Jetlagger, which includes Smith and Mathus originals as well as several covers, is bound together by Mathus’ production — assertive rhythm guitar, brass that bleeds into songs from all sides, busy drum fills — and Smith’s voice. Like Betty Davis or Betty Wright before her, she’s imbues tracks with shingly, sawtoothed texture, capable of breaking off a high note with a throaty cry or scraping so low and wide that she threatens to put her bass player out of work, as she does in “Man Child.” The video for that track, which finds Smith testing prospective suitors on the basketball court (while in high heels), premieres on Billboard below.
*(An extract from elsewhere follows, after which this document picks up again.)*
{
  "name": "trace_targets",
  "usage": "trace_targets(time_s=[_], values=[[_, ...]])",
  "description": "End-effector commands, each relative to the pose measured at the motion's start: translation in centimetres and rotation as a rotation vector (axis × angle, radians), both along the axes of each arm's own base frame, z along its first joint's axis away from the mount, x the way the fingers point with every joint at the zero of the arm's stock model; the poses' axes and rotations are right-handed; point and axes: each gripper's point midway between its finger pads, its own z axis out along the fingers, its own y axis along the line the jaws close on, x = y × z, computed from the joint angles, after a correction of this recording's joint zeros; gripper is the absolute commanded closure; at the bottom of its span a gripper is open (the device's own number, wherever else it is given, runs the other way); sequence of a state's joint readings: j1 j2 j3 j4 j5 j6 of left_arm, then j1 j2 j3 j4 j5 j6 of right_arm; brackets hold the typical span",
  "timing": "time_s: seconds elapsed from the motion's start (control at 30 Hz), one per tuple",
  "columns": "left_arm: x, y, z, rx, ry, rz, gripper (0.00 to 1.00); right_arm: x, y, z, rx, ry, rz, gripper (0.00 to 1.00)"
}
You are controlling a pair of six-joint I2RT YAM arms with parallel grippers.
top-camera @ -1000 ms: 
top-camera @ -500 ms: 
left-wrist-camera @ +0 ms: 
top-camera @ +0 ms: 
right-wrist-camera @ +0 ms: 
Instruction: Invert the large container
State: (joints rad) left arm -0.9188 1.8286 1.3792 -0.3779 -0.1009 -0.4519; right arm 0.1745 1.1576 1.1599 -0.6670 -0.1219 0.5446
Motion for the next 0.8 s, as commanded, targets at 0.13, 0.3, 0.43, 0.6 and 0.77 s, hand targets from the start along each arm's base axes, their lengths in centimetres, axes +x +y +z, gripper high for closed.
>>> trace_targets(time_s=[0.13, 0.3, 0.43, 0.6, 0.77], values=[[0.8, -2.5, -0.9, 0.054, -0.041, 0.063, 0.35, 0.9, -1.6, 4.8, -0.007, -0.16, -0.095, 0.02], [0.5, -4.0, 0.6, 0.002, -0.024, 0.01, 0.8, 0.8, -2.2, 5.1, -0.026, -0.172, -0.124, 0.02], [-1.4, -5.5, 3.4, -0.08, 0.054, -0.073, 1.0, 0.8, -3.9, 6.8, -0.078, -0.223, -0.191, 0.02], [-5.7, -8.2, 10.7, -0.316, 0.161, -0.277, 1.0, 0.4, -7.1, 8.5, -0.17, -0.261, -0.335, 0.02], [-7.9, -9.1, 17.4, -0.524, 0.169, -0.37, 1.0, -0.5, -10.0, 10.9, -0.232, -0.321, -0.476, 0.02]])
Full, textured vocals like Smith’s have been long out of favor in the mainstream. “We’ve taken a departure from that,” she acknowledges. But, she reasons, “what goes around comes around. And I think the hipsters will connect with that.”
A shift may already be underway. Alabama Shakes shot to fame behind the caterwauling vocals of Brittany Howard. Warner Bros. signed Andra Day in 2013, and Motown signed La’Porsha Renae in 2016; both are gusting singers who have enjoyed top ten hits on the Adult R&B chart. These are signs that there is still demand for big, scouring voices.
Smith is also connected to a different thread in the contemporary pop landscape: She’s the latest in a line of committed soul classicists from New York. Although the city hasn’t been a crucial player in soul music since the early 1960s, when the Brill Building songwriters dominated the charts, it has been quietly nurturing a community of singers interested in vintage trappings for over a decade. The best-known proponent of this retro sound was Sharon Jones, who recorded a series of albums for the Bushwick, Brooklyn-based label Daptone before her death in 2016. Another Brooklyn label, Truth & Soul, operates in a similar vein.
The soul singer admits she “cried for, like, a week” after landing her own deal with Big Legal Mess. “It’s like a Cinderella story,” she states.
“I’m busy now,” Smith adds. “I don’t have time to cry anymore.”